__AIM OF THE TASK__.
When a line in the data below includes "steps", pick it out and copy it.

__DATA EXTRACT__.
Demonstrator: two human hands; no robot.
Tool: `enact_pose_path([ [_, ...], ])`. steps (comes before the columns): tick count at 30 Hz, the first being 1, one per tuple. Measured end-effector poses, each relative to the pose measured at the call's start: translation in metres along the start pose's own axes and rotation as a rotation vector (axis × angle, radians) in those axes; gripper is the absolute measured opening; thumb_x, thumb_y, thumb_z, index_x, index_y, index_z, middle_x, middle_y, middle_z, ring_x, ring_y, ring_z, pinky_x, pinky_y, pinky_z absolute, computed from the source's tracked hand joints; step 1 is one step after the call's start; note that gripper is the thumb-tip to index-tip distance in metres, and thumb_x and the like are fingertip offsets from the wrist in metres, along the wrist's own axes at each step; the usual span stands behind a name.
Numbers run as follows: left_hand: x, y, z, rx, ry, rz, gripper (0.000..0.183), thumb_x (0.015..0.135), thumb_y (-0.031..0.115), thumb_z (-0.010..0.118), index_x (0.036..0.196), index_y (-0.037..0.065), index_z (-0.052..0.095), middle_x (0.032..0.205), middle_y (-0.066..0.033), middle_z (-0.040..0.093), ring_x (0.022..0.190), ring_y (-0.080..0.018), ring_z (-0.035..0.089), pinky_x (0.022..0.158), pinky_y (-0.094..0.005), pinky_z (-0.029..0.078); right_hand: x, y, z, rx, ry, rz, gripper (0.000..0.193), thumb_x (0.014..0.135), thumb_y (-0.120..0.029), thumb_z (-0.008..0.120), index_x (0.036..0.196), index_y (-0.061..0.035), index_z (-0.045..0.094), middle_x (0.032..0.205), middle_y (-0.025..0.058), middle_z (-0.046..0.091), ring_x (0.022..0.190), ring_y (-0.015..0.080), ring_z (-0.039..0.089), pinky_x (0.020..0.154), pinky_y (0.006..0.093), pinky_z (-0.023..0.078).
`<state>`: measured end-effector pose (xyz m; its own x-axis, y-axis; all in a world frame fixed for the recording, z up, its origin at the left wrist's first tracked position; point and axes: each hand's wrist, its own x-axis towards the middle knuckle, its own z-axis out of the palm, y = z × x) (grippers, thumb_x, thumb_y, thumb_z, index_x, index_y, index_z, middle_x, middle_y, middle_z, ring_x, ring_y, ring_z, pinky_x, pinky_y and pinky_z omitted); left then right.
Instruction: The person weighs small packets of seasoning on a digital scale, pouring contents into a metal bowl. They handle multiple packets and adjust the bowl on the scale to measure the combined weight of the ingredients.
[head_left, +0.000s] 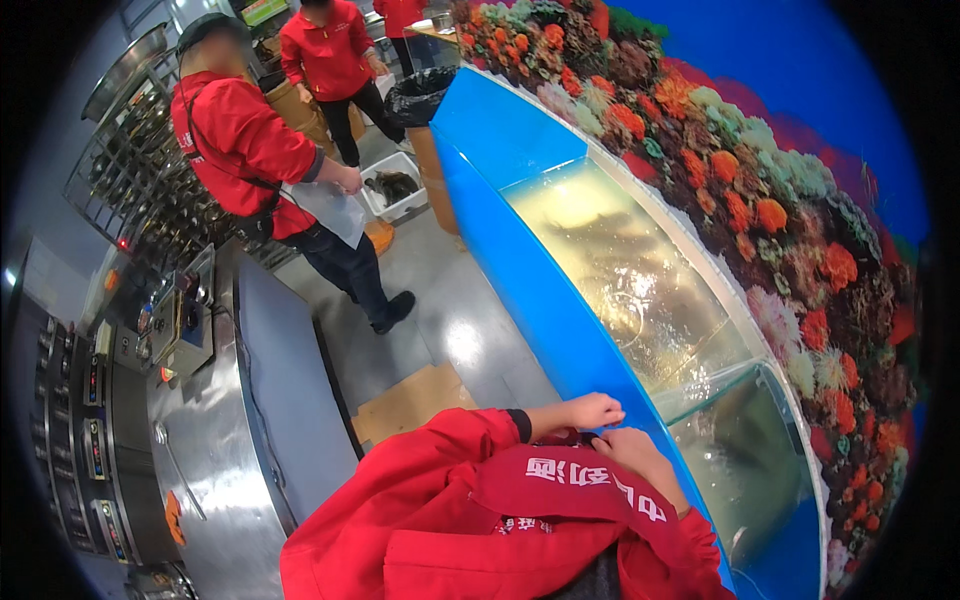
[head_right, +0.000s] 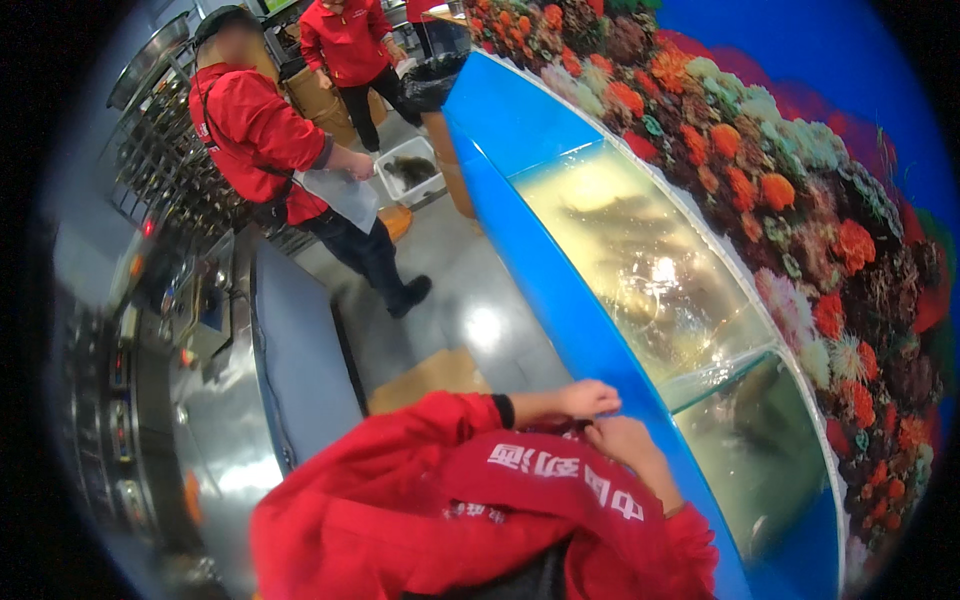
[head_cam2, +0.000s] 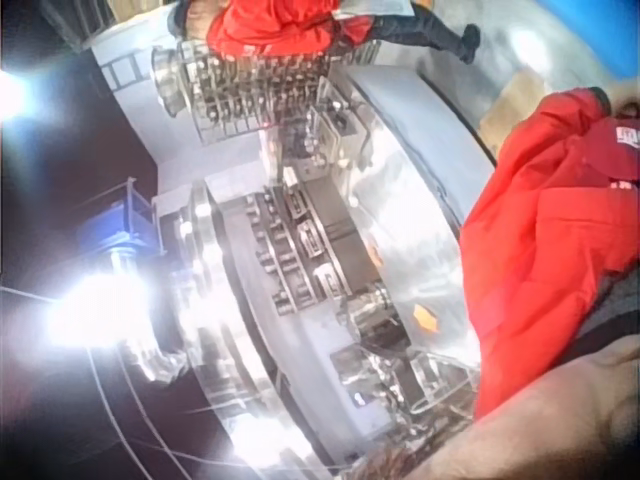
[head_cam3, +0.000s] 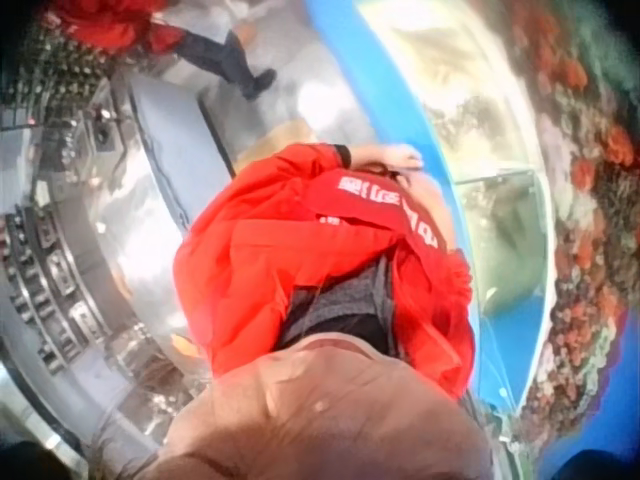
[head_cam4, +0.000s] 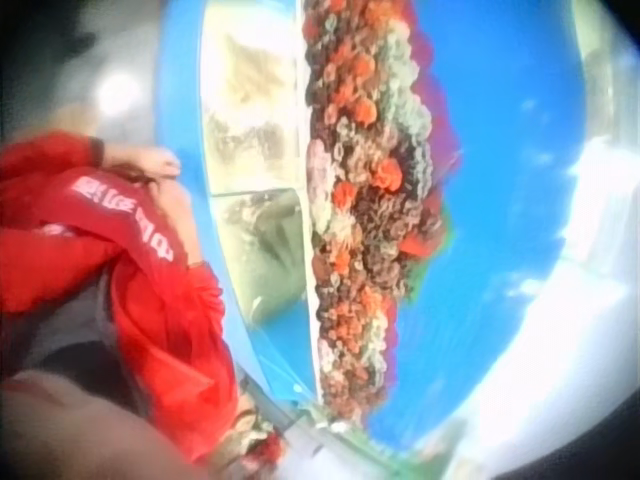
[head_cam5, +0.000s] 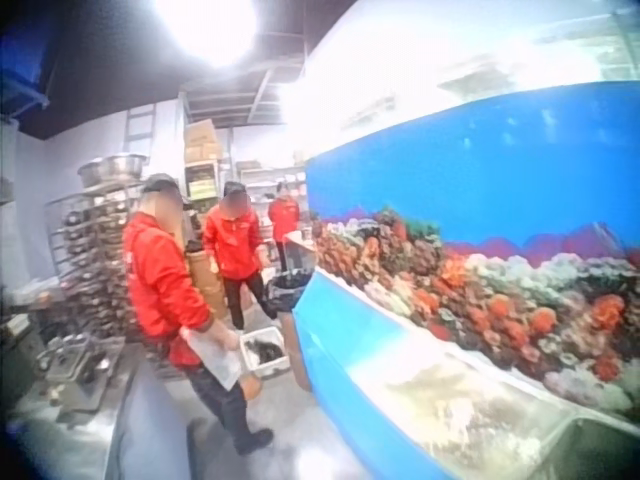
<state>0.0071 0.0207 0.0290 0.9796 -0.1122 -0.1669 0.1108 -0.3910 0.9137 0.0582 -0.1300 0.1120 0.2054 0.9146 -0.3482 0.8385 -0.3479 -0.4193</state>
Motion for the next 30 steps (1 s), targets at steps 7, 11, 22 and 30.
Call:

__TASK ANSWER__.
Tool: `enact_pose_path([ [_, ...], ])`. steps (comes before the columns): tick count at 30 Hz, the first being 1, one per tuple. Measured end-effector poses, each relative to the pose measured at the call's start: translation in metres along the start pose's own axes and rotation as a rotation vector (axis × angle, radians) in those axes; gripper is the absolute measured opening; thumb_x, thumb_y, thumb_z, index_x, index_y, index_z, middle_x, middle_y, middle_z, ring_x, ring_y, ring_z, pinky_x, pinky_y, pinky_z absolute, computed from the source's tracked hand joints; step 1 is one step after the call's start; note that gripper is the thumb-tip to index-tip distance in metres, and thumb_x and the like are fingertip offsets from the wrist in metres, along the wrist's own axes at each step; the usual span stands behind a name.
Motion for the next 30 steps (1 s), targets at steps 7, 11, 22 and 30.

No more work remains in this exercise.